→ **Your instructions**:
Take the listing that follows and copy it precisely.
================================
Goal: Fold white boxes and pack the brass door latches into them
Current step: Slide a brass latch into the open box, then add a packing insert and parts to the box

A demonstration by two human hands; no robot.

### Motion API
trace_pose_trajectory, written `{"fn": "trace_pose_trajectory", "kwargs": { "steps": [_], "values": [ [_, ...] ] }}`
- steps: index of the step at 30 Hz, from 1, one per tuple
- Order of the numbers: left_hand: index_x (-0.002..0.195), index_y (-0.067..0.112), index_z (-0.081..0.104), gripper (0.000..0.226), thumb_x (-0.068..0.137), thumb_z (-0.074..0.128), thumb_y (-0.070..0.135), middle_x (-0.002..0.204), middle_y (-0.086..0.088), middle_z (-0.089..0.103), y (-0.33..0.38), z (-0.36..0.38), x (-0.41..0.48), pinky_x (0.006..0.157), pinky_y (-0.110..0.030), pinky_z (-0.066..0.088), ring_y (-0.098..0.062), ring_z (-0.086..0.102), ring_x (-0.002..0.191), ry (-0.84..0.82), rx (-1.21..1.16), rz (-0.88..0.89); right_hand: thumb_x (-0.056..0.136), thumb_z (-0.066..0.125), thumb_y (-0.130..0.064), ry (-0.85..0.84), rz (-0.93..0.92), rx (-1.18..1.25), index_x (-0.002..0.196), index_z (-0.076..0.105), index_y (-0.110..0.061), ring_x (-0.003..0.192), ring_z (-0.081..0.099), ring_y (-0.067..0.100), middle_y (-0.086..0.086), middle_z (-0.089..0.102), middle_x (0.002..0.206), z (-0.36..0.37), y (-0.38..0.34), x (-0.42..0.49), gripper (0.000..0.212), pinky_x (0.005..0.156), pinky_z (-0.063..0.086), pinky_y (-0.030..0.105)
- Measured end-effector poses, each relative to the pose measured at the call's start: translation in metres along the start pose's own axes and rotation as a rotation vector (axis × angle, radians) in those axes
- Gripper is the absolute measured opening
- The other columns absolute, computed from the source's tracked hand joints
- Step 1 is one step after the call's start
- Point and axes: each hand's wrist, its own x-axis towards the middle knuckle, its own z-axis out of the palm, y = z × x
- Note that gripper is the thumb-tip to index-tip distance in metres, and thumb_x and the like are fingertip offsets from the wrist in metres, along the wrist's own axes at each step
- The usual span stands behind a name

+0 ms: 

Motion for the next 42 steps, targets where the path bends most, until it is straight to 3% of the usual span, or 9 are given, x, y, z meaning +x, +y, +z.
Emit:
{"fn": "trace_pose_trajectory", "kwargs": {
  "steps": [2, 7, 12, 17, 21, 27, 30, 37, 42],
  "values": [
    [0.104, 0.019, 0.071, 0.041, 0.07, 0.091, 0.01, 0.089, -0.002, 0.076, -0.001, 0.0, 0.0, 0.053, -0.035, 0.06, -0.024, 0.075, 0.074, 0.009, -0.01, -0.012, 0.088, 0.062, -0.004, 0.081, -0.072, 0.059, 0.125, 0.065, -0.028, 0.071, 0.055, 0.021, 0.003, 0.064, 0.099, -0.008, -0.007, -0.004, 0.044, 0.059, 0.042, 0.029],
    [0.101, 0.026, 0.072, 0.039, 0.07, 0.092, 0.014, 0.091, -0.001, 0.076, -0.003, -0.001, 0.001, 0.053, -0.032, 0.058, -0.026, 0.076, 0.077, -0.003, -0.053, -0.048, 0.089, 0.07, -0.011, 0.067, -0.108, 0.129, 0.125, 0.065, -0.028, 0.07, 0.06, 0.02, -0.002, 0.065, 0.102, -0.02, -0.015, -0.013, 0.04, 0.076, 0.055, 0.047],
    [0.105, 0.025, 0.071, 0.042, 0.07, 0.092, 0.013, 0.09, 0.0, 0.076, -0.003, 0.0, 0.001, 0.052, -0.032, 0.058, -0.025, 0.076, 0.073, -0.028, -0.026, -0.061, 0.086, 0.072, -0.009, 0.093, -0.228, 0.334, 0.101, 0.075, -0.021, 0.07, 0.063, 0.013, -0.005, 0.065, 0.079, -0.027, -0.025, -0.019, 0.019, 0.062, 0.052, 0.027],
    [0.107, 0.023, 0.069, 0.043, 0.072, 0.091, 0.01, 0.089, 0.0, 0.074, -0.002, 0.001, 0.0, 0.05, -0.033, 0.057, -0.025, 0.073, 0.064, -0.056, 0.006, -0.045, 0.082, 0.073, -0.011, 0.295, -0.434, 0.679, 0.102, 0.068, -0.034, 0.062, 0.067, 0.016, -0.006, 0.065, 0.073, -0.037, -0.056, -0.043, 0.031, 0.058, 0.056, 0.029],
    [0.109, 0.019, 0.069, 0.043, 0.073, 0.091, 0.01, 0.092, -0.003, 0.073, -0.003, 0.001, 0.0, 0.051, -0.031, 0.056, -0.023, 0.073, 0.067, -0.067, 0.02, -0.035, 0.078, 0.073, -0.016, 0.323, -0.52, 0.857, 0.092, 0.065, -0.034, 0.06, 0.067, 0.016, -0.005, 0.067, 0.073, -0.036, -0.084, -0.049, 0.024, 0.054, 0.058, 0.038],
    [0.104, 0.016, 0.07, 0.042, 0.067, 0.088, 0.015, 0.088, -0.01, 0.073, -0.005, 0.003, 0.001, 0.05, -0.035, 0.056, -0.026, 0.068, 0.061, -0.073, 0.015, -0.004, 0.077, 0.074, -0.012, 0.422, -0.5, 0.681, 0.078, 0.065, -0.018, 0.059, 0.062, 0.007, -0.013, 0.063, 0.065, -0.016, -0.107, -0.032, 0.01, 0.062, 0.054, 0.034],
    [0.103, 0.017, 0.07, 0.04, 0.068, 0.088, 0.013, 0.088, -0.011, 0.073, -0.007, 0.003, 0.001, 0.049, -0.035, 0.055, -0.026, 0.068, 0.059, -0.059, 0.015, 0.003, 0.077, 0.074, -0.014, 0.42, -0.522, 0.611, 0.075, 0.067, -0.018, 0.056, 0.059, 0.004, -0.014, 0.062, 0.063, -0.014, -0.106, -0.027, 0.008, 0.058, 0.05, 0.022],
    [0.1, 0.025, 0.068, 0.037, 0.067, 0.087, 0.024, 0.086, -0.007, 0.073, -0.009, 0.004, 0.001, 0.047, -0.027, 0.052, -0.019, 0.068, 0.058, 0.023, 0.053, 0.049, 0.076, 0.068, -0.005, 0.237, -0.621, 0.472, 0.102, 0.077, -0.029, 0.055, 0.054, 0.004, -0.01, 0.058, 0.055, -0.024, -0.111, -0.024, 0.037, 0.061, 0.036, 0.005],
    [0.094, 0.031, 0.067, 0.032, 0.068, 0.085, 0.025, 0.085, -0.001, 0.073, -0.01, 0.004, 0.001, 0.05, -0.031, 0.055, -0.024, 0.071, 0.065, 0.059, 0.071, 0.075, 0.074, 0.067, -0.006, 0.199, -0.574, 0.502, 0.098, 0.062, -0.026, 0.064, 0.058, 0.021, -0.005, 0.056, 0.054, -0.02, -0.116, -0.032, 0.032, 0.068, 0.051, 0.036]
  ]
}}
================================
→ **Result**:
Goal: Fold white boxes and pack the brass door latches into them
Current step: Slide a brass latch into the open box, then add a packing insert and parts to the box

A demonstration by two human hands; no robot.

### Motion API
trace_pose_trajectory, written `{"fn": "trace_pose_trajectory", "kwargs": { "steps": [_], "values": [ [_, ...] ] }}`
- steps: index of the step at 30 Hz, from 1, one per tuple
- Order of the numbers: left_hand: index_x (-0.002..0.195), index_y (-0.067..0.112), index_z (-0.081..0.104), gripper (0.000..0.226), thumb_x (-0.068..0.137), thumb_z (-0.074..0.128), thumb_y (-0.070..0.135), middle_x (-0.002..0.204), middle_y (-0.086..0.088), middle_z (-0.089..0.103), y (-0.33..0.38), z (-0.36..0.38), x (-0.41..0.48), pinky_x (0.006..0.157), pinky_y (-0.110..0.030), pinky_z (-0.066..0.088), ring_y (-0.098..0.062), ring_z (-0.086..0.102), ring_x (-0.002..0.191), ry (-0.84..0.82), rx (-1.21..1.16), rz (-0.88..0.89); right_hand: thumb_x (-0.056..0.136), thumb_z (-0.066..0.125), thumb_y (-0.130..0.064), ry (-0.85..0.84), rz (-0.93..0.92), rx (-1.18..1.25), index_x (-0.002..0.196), index_z (-0.076..0.105), index_y (-0.110..0.061), ring_x (-0.003..0.192), ring_z (-0.081..0.099), ring_y (-0.067..0.100), middle_y (-0.086..0.086), middle_z (-0.089..0.102), middle_x (0.002..0.206), z (-0.36..0.37), y (-0.38..0.34), x (-0.42..0.49), gripper (0.000..0.212), pinky_x (0.005..0.156), pinky_z (-0.063..0.086), pinky_y (-0.030..0.105)
- Measured end-effector poses, each relative to the pose measured at the call's start: translation in metres along the start pose's own axes and rotation as a rotation vector (axis × angle, radians) in those axes
- Gripper is the absolute measured opening
- The other columns absolute, computed from the source's tracked hand joints
- Step 1 is one step after the call's start
- Point and axes: each hand's wrist, its own x-axis towards the middle knuckle, its own z-axis out of the palm, y = z × x
- Note that gripper is the thumb-tip to index-tip distance in metres, and thumb_x and the like are fingertip offsets from the wrist in metres, along the wrist's own axes at each step
- The usual span stands behind a name

+0 ms: 

Motion for the next 42 steps, targets where the path bends most, until it is straight to 3% of the usual span, or 9 are given, x, y, z meaning +x, +y, +z.
Emit:
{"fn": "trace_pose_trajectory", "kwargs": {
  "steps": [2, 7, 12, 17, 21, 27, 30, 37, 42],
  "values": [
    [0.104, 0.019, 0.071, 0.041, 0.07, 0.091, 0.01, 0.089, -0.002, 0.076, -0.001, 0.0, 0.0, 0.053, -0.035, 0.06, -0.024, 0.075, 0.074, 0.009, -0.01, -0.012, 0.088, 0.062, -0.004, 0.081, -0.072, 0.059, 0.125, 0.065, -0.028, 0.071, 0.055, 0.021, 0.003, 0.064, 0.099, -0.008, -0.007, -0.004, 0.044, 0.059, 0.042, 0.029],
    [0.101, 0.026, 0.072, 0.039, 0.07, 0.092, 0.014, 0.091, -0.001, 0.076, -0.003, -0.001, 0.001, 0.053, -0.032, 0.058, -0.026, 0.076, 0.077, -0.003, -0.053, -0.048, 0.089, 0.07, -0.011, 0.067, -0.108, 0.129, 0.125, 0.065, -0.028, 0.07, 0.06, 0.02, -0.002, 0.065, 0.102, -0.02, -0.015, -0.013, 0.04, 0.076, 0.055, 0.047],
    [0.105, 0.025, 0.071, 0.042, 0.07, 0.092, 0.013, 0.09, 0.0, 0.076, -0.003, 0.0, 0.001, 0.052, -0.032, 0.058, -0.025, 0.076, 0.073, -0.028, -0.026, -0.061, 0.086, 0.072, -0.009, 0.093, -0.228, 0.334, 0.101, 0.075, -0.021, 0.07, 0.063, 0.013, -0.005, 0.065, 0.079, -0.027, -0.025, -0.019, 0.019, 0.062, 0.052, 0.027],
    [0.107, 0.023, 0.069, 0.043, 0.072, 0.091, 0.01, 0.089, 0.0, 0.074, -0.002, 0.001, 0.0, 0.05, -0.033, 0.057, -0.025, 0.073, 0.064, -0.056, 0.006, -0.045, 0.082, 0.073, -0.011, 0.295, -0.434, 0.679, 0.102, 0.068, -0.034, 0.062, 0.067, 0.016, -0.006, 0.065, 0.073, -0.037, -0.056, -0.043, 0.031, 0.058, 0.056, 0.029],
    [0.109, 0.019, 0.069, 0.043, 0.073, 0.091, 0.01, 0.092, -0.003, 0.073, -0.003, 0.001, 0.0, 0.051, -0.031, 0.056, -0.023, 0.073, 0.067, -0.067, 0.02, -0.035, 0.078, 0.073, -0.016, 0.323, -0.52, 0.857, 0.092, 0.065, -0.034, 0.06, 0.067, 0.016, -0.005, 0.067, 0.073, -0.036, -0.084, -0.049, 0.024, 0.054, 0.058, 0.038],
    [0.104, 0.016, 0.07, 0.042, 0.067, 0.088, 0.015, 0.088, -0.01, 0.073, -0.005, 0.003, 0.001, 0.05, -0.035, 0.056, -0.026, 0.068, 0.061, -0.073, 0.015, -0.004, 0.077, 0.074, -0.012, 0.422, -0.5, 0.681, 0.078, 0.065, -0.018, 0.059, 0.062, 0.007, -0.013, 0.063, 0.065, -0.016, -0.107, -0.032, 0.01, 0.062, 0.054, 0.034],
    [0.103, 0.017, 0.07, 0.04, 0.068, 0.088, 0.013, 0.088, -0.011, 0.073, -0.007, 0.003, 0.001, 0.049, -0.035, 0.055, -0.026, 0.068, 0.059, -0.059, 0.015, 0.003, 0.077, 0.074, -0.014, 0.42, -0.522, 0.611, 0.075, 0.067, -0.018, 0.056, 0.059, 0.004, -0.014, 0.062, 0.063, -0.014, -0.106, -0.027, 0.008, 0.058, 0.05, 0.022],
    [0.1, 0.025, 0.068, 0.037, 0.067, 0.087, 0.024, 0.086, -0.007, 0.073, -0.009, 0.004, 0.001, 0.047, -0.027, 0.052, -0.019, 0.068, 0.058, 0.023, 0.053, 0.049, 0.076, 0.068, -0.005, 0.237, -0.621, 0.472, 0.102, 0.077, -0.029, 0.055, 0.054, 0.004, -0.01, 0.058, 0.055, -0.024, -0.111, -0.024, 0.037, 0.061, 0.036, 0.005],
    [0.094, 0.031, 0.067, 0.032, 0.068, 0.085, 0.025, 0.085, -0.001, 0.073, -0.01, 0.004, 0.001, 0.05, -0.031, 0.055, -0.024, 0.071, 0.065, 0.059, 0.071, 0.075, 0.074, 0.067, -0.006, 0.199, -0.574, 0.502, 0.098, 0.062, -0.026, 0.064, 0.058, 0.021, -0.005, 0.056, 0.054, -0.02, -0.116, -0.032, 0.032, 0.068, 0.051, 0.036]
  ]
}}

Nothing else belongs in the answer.